UnitZeroOne

Avatar

A blog written by Ralph Hauwert, freelance developer, specialized in realtime visualisation, 3D and application development.

Flash 10, Massive amounts of 3D particles with Alchemy (source included).

pushingpixels

Pushing around +300.000 3D particles, realtime, on screen, using Flash ? No problem, if you are using Adobe Alchemy & PixelBender to compile and run your code!

During my session "professionally pushing pixels" at FITC Amsterdam this year, amongst other things, I talked about how to best utilize parts of the Flash Player to get top performance. This is one of the examples I showed. What you are seeing in this example, is +300.000 particles being 3D transformed, projected and draw to 2D. And it does so at quite a good framerate (well, it'll depend on your machine too).
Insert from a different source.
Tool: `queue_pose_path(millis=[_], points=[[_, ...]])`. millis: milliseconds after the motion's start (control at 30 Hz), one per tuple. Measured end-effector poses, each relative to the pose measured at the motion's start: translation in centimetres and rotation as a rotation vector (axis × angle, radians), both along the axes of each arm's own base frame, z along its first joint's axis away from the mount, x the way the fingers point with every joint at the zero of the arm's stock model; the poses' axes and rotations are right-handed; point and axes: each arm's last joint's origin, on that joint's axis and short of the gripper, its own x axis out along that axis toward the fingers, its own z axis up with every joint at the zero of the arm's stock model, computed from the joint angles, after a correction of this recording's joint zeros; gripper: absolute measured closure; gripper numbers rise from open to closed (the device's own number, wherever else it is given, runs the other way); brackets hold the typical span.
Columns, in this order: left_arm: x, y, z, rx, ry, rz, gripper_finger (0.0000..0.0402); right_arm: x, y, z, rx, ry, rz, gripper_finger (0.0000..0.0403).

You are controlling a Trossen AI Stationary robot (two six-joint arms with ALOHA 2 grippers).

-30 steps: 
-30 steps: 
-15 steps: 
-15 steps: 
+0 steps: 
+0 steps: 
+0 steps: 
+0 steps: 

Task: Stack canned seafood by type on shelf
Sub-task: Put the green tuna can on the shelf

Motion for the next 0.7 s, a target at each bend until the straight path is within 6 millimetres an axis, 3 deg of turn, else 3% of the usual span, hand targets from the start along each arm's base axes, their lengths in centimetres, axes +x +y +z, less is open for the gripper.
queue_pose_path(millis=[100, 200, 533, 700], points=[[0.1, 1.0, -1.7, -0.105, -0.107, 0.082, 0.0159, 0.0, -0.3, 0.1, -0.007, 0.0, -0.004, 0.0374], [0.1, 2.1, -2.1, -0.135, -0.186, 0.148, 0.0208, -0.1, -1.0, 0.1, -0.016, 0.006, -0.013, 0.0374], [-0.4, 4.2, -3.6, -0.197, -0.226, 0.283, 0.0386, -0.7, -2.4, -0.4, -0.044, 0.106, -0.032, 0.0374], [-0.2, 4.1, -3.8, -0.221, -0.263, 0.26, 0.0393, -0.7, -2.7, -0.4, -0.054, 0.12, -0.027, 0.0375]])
So, how do we achieve this ? The answer is a combination of PixelBender and Alchemy.

First, let's look at the 3D transformation and projection.

Flash 10 has a number of native features to allow for 3D transformation and projection. You'll find that this is a combination of using the Vector, Vector3D, Matrix3D, PerspectiveProjection, etc. Although these features are great, we can't use them in combination with Alchemy easily. I'll explain why later, for now, let's look at an alternative method to do the projection.

Where oh where in the Flash Player do we have a method of doing very fast math ? The answer is; pixelbender! Although Pixelbender is normally used for image based manipulation, you can make it do any type of number-crunching which is able to be executed in parallel and without loops.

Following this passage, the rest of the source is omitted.